Назаркин уже открывал дверцу своей машины, когда его остановил незнакомый голос:
— Извините, господин Бакс, я хотел с вами поговорить.
— Чего? — мгновенно развернулся Назаркин. — Какой я тебе Бакс?
— Я слышал, вас так называли.
— А вы кто?
Шнейдер представился.
— Я видел тех господ, — он кивнул в сторону ушедших Драника и Могилевского, — у господина Лидмана Дмитрия Евгеньевича.
— Ну и дальше что, от меня-то вы чего хотите?
— Поговорить.
Назаркин с нескрываемым любопытством уставился на Шнейдера. Если это подстава, то…
— Откуда, говорите, приехали?
— Из Германии, там у меня антикварный салон, — терпеливо повторил Шнейдер. — Вот визитная карточка.
— Написать что хочешь можно, — возразил Назаркин, но карточку в руки взял.
…Договорились они довольно быстро. Шнейдер, наблюдая за ссорой у подъезда, понял, что Назаркин — тот человек, который ему нужен. Лидману за комиссию платить надо, а здесь связь напрямую.
— А к тем двоим, — Назаркин кивнул в сторону ушедших подельников, — почему не обратились?
— Мне кажется, я сделал более правильный выбор, — со значением произнес Шнейдер.
Он не сказал, что его пугал взрывоопасный Драник. К тому же тех — двое, значит, платить надо больше. И потом — они тесно, связаны с Лидманом, а этот рискованный парень вроде нет.

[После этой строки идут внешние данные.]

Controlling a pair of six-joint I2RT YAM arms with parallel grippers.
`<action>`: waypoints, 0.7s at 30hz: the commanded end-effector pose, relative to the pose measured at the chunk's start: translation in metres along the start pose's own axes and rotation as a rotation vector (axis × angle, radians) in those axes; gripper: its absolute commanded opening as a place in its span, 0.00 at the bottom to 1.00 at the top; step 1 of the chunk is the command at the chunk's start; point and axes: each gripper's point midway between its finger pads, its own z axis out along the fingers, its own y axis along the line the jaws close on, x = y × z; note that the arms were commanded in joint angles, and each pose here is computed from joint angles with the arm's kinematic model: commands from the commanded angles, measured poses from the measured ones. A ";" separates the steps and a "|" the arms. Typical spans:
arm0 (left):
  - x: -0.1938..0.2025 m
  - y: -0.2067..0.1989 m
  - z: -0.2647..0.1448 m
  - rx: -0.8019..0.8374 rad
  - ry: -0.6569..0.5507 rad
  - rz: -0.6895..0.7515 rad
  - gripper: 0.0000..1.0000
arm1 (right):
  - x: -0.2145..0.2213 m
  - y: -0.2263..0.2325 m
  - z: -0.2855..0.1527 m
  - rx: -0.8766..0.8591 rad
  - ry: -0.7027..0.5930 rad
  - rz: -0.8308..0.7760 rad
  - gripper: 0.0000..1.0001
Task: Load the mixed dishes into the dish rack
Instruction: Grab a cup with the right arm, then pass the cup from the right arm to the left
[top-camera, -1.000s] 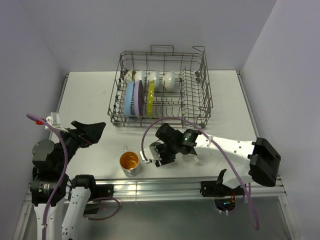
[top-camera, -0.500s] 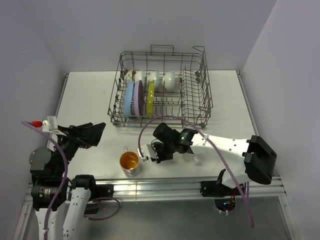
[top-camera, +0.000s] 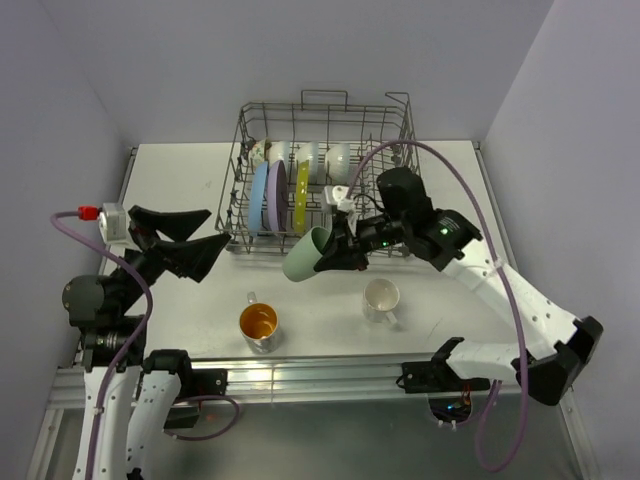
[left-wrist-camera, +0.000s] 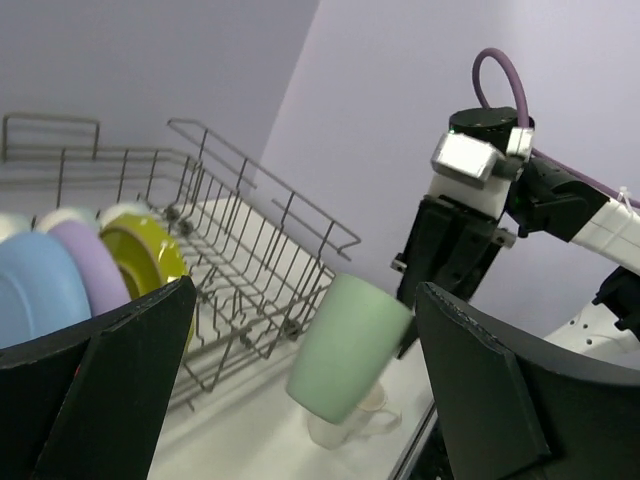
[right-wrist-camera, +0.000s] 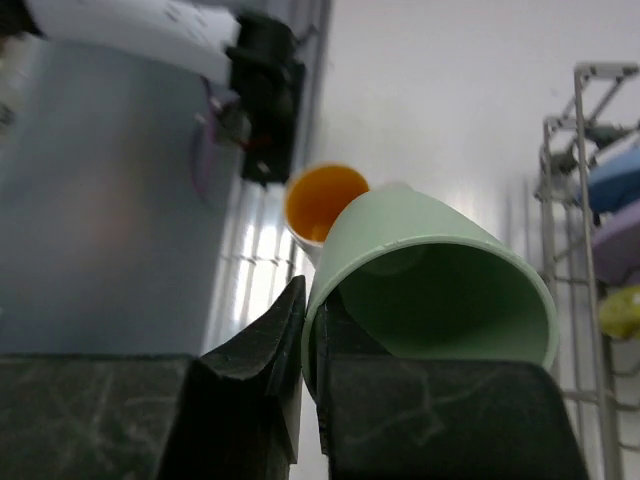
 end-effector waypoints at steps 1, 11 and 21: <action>-0.034 -0.037 0.010 0.187 -0.076 0.134 0.99 | -0.059 0.032 -0.021 -0.107 -0.191 0.083 0.00; -0.056 -0.061 0.041 0.430 -0.173 0.107 0.99 | -0.192 -0.020 -0.078 -0.231 -0.697 0.569 0.00; -0.041 -0.055 0.090 0.474 -0.182 0.320 0.99 | -0.241 -0.021 -0.106 -0.301 -0.841 0.482 0.00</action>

Назаркину на дедовскую коллекцию Шнейдера было наплевать. Его интересовали деньги. Услышав фамилию Вершинина, он подскочил.
— У ко-го? — изумился он.
— Вершинина Тамара, — терпеливо пояснил Шнейдер. — Внучка генерала Вершинина.
— Она еще и внучка генерала!
— Вы ее знаете?
— Н-нет. Слышал.
Он мгновенно вспомнил, что видел эту женщину в ресторане клуба. Она — сводная сестра Стаса.

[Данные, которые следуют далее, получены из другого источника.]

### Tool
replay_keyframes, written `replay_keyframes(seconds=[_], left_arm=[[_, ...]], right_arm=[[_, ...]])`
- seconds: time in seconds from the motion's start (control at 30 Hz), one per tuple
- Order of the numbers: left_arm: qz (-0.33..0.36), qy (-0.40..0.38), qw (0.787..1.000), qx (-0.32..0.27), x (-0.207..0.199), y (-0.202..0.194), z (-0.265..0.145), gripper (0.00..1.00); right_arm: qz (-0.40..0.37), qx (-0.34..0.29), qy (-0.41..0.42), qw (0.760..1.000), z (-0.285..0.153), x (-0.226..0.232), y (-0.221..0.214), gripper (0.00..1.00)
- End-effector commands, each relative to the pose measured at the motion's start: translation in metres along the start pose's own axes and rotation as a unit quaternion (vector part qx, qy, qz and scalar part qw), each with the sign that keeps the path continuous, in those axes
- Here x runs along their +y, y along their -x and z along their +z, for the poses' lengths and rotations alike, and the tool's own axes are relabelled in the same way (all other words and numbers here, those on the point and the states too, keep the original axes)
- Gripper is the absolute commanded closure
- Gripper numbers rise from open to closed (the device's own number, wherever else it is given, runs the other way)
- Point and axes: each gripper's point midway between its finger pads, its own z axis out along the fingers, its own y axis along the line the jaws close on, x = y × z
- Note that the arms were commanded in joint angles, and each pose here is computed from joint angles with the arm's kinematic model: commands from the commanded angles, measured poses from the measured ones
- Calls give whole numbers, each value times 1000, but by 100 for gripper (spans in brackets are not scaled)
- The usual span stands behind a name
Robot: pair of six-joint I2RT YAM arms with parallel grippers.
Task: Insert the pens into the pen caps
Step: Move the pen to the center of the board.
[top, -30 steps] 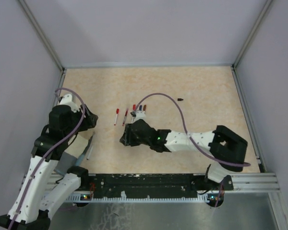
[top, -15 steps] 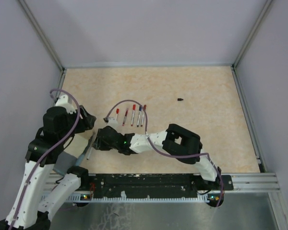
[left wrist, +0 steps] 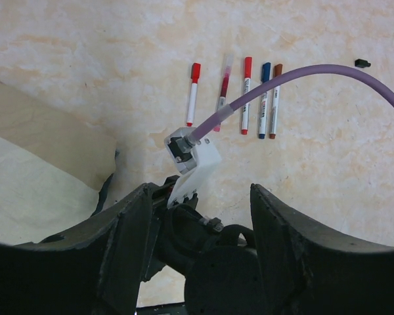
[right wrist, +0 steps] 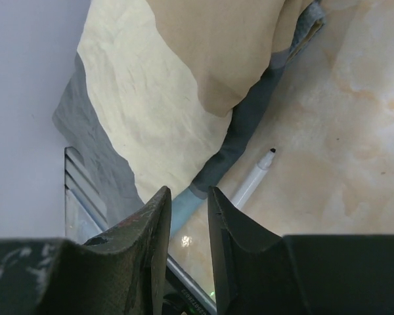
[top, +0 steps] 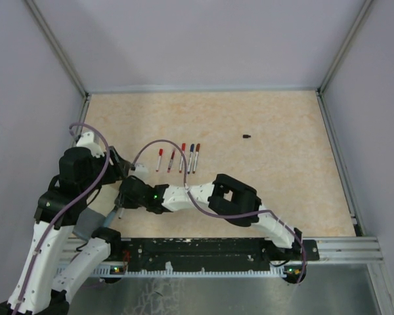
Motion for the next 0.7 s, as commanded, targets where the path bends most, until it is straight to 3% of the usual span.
replay_keyframes(seconds=[0.0, 0.27, 0.67], left_arm=[[7, -11, 1000, -12, -4, 8, -9, 33], [-1, -16, 1000, -24, -5, 13, -18, 33], [-5, 5, 997, -82, 2, 41, -48, 33]], right_arm=[[-22, -17, -26, 999, 5, 7, -4, 72], [-80, -54, -114, 989, 6, -10, -1, 66], [-124, -73, -166, 976, 17, -20, -7, 63]])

— Мир, оказывается, тесен, — ухмыляясь, произнес Бакс.
— У меня одно непременное условие, — сказал Шнейдер.
— Какое?
— Я хочу точно знать, что среди полотен находится картина «Ирисы, засыпанные снегом».
— А без «Ирисов» не пойдет?
— Нет, — твердо заявил Шнейдер.
«Ладно, будут тебе «Ирисы», — подумал Назаркин. У всех свои тараканы. А эти антикварщики вообще народ чокнутый.
Расставшись с немцем, Назаркин вдруг вспомнил про серебряный ковш. Он обманул компаньонов, вещь находилась у него, и никакому иностранцу он ее не спихнул. Тоже ведь не дурак, сначала хотел стоимость узнать. Помогли подельнички, сами цену назвали, а уж он-то теперь не продешевит. Тому же Шнейдеру и сплавит.
Но — не все сразу.
«А лихо получилось», — насвистывая, думал он, выруливая на проезжую часть улицы. Тридцать тысяч ему, конечно, с немца не слупить, но поторговаться можно. Доля! Он хмыкнул. Когда она еще была бы, эта доля, а тут верные деньги. Ловко провел компаньонов, ничего не скажешь.
— А что они могут мне сделать? — вслух сказал он и засмеялся. — В милицию заявить? Обобрал, мол, подельничек, добычу не поделили.